*Required work*: Starting at the top of the data and ending with the line that holds "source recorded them", transcribe each line exactly; include both ends.

*Input data*:
....
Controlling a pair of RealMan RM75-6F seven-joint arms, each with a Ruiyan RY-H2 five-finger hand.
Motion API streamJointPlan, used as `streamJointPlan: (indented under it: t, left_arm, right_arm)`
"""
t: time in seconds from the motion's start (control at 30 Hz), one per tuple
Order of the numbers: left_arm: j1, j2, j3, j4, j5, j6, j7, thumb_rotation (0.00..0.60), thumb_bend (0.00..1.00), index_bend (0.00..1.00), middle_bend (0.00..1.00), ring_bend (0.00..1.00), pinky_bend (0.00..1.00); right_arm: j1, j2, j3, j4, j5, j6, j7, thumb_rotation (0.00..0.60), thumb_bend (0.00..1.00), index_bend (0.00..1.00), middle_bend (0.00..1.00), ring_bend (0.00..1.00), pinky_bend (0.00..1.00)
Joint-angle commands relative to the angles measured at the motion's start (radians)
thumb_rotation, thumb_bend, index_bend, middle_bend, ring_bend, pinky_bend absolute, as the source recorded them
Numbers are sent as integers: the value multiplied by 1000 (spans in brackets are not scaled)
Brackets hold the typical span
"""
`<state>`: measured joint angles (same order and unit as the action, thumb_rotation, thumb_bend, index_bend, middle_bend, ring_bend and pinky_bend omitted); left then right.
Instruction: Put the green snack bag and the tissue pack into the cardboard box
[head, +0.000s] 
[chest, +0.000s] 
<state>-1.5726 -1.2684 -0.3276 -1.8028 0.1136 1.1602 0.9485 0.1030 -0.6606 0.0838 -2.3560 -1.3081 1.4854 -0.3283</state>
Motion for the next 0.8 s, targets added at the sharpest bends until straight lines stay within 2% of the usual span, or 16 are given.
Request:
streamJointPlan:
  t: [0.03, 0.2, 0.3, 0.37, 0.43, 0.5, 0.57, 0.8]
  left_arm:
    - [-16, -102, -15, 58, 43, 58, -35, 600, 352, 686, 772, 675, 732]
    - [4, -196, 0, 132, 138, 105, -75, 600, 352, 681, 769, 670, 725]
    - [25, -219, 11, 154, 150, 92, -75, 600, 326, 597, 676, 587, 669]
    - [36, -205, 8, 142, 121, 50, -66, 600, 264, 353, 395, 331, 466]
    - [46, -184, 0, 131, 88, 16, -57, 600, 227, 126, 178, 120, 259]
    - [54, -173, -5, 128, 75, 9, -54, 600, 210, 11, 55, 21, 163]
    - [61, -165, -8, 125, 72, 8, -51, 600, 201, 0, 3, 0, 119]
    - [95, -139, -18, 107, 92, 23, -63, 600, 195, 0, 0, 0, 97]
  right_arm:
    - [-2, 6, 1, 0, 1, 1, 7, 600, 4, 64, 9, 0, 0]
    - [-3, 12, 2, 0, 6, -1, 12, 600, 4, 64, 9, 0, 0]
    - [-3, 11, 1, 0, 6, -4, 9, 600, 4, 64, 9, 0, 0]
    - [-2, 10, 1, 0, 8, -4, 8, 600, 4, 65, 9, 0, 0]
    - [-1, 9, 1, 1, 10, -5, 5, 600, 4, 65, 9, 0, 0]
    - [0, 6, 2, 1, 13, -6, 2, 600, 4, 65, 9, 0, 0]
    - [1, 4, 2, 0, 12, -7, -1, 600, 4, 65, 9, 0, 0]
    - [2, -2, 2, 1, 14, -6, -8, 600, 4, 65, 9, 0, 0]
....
*Solution to this exercise*:
Controlling a pair of RealMan RM75-6F seven-joint arms, each with a Ruiyan RY-H2 five-finger hand.
Motion API streamJointPlan, used as `streamJointPlan: (indented under it: t, left_arm, right_arm)`
"""
t: time in seconds from the motion's start (control at 30 Hz), one per tuple
Order of the numbers: left_arm: j1, j2, j3, j4, j5, j6, j7, thumb_rotation (0.00..0.60), thumb_bend (0.00..1.00), index_bend (0.00..1.00), middle_bend (0.00..1.00), ring_bend (0.00..1.00), pinky_bend (0.00..1.00); right_arm: j1, j2, j3, j4, j5, j6, j7, thumb_rotation (0.00..0.60), thumb_bend (0.00..1.00), index_bend (0.00..1.00), middle_bend (0.00..1.00), ring_bend (0.00..1.00), pinky_bend (0.00..1.00)
Joint-angle commands relative to the angles measured at the motion's start (radians)
thumb_rotation, thumb_bend, index_bend, middle_bend, ring_bend, pinky_bend absolute, as the source recorded them

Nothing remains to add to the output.